Daily Archives: Nov. 27, 2006

Reinstalling Saddam an exit strategy?

Think there are no new options on Iraq? Here’s a really bad one, courtesy of Jonathan Chait in the Los Angeles Times: Bring back Saddam Hussein. Chait explains:
‚”The disadvantages of reinstalling Hussein are obvious, but consider some of the upside. He would not allow the country to be dominated by Iran, which is the United States’ major regional enemy, a sponsor of terrorism and an instigator of warfare between Lebanon and Israel. Hussein was extremely difficult to deal with before the war, in large part because he apparently believed that he could defeat any U.S. invasion if it came to that. Now he knows he can’t. And he’d probably be amenable because his alternative is death by hanging.”
Posted by Rhonda Holman

Hey, kids, don’t smoke (wink, wink)

I was reminded of the “Thank You for Smoking” movie (which is pretty funny) when I read about a new study on the “anti-smoking” advertising. The study, published in the American Journal of Public Health, concluded that ads done by tobacco companies aimed at discouraging kids from smoking were not effective. What’s more, teenagers were more likely to smoke if they saw ads encouraging parents to discourage their kids from smoking. A New York Times editorial notes that the study’s conclusions are in line with District Judge Gladys Kessler of the District of Columbia, who concluded that the anti-smoking programs were not about preventing smoking but about heading off a government crackdown.
Posted by Phillip Brownlee

Open thread

Hard time isn’t always the answer

If you want to cut down on crime, you put away the crooks, right?
Wrong, according to this story in the Washington Post, which notes that in three states where prison populations swelled by about 170 percent over a decade, crime also increased, by as much as 14 percent. New York City, on the other hand, has seen a 70 percent drop in homicides — all while reducing its prison population by about one-third.
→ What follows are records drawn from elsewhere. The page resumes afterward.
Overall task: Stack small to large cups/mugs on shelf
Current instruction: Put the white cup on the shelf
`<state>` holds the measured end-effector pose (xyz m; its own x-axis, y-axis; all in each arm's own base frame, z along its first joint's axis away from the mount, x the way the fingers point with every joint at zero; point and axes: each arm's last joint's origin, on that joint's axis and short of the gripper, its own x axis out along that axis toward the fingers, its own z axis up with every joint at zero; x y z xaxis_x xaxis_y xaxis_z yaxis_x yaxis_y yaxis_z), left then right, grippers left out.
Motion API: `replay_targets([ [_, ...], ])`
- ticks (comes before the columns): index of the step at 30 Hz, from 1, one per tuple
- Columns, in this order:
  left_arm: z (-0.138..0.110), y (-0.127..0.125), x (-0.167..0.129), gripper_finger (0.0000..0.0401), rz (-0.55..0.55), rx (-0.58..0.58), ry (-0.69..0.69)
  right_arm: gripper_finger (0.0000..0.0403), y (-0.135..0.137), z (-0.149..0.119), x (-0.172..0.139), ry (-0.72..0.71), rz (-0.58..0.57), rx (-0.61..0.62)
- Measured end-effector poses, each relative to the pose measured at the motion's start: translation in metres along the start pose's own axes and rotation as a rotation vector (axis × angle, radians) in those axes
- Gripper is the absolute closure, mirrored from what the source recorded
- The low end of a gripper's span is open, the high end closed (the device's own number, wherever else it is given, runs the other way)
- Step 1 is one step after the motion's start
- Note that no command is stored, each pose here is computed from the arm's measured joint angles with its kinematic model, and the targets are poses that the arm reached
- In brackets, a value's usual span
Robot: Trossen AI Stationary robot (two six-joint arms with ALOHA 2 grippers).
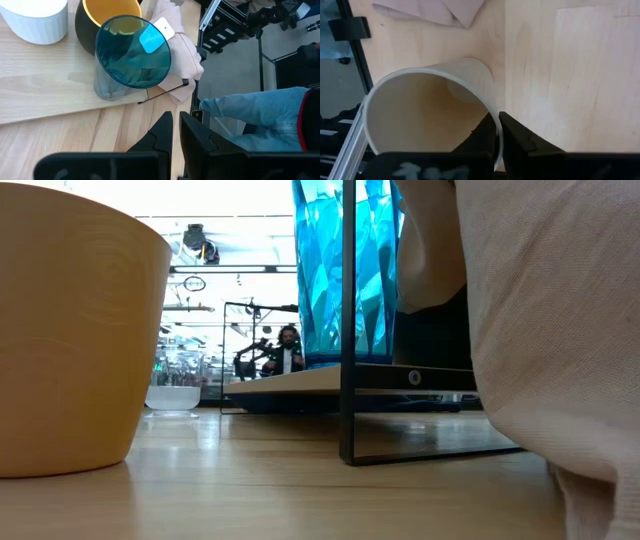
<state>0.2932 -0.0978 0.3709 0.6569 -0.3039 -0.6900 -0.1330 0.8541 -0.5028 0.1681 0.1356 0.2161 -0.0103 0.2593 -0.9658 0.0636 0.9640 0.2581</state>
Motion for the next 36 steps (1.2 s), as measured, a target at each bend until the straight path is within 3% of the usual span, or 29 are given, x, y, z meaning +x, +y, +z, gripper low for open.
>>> replay_targets([
  [7, 0.000, 0.000, 0.000, 0.0370, -0.017, -0.005, 0.014, 0.0401, -0.001, -0.005, -0.012, -0.026, 0.026, 0.016],
  [20, 0.012, 0.011, -0.002, 0.0361, -0.082, -0.097, 0.027, 0.0402, -0.011, -0.013, -0.092, -0.296, 0.154, 0.072],
  [24, 0.023, 0.009, -0.003, 0.0316, -0.146, -0.114, -0.051, 0.0402, -0.015, -0.008, -0.117, -0.459, 0.254, 0.070],
  [28, 0.034, 0.005, -0.006, 0.0246, -0.225, -0.158, -0.141, 0.0402, -0.019, -0.002, -0.138, -0.633, 0.339, 0.048],
  [36, 0.050, -0.008, -0.014, 0.0121, -0.433, -0.291, -0.236, 0.0402, -0.026, 0.017, -0.172, -0.929, 0.528, -0.081],
])
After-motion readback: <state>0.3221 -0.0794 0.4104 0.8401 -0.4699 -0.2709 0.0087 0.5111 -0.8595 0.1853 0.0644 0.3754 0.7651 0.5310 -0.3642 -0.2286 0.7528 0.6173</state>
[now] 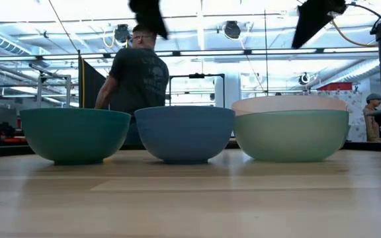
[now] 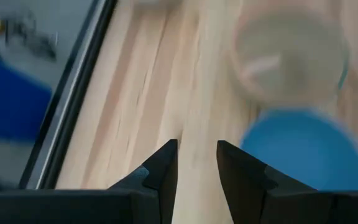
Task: Nest bowls inside each other
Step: Stack the pink transparent bowl on top of the blue transparent bowl
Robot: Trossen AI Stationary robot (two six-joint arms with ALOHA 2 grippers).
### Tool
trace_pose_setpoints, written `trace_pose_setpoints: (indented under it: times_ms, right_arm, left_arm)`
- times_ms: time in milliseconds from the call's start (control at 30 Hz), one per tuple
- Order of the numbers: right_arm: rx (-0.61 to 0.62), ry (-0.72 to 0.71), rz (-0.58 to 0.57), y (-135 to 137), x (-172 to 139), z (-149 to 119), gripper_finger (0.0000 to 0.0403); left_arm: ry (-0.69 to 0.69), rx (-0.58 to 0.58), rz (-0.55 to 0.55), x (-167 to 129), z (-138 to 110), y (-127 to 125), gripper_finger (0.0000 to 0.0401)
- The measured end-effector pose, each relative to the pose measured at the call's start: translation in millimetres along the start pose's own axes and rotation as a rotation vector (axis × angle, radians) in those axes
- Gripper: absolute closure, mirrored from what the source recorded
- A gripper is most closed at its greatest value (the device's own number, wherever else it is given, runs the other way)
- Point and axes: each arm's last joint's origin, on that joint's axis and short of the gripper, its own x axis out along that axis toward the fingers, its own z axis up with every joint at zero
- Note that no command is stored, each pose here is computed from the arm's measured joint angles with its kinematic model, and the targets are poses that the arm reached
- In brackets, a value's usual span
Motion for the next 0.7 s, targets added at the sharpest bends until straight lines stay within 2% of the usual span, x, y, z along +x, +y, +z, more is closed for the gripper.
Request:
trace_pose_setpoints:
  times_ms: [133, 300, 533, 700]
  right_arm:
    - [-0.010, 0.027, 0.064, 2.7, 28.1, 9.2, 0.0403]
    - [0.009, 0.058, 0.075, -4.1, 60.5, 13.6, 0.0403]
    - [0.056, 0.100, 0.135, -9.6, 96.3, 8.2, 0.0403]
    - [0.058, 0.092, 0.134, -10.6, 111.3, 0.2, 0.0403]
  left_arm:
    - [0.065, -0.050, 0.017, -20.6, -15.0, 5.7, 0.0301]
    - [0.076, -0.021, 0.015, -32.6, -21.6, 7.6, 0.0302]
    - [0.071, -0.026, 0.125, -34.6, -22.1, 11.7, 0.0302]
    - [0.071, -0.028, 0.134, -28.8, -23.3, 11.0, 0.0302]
A similar trend has emerged in San Diego and in Canada.
Even the experts aren’t sure why more prisons can mean more crime, although there are a number of possibilities: locking up drug offenders instead of treating them, the tendency of prisons to be crime incubators, and the social restrictions on released felons that appear to encourage recidivism.
We’ll always need prison cells, but the numbers suggest we may not need as many as we thought.
Posted by Dave Knadler

More postelection analysis including Kansas

As Katha Pollitt of the Nation magazine counts the reasons voters gave Congress to Democrats, in a piece in the current issue headlined “Why they lost,” Kansas comes up: “They lost because women don’t want to be forced to bear their rapists’ babies, even in South Dakota, and they don’t want the attorney general investigating their abortions, even in Kansas.”
Posted by Rhonda Holman

Sebelius’ first endorsement for 2008

Guided by the hindsight of the 2006 election, the husband-and-wife columnist team of Steven and Cokie Roberts offered five rules of presidential politics and drew an interesting conclusion: that Gov. Kathleen Sebelius fits them all right now.
The rules: History matters. Campaigns matter. Stories matter. Location matters. And ideology matters. Sebelius is a “Democrat who won re-election by 17 points in a deeply red Midwestern state,” they noted, and “a gun-owning, budget-balancing mother of two sons who grew up in Ohio” and “married into an old Republican family (her late father-in-law succeeded Bob Dole in Congress and served 12 years). You heard it here first.”
Posted by Rhonda Holman

Death of ex-Russian spy seems not so mysterious

When you consider means, motive and opportunity, the death of former Russian spy Alexander Litvinenko looks a lot like murder — and the Kremlin looks a lot like a suspect.
Consider the means: Polonium 210, a radioactive substance that is deadly when ingested and very hard to detect. It also happens to be one of the world’s rarest elements — something only a state might possess.
Motive: Litvinenko has defended the Chechen separatists battling Moscow’s rule. He was a longtime critic of the Russian government in general, and President Vladimir Putin in particular.
Opportunity: Litvinenko fell ill after meeting with a contact who claimed to have information connecting the Kremlin with the October slaying of another critic, journalist Anna Politkovskaya.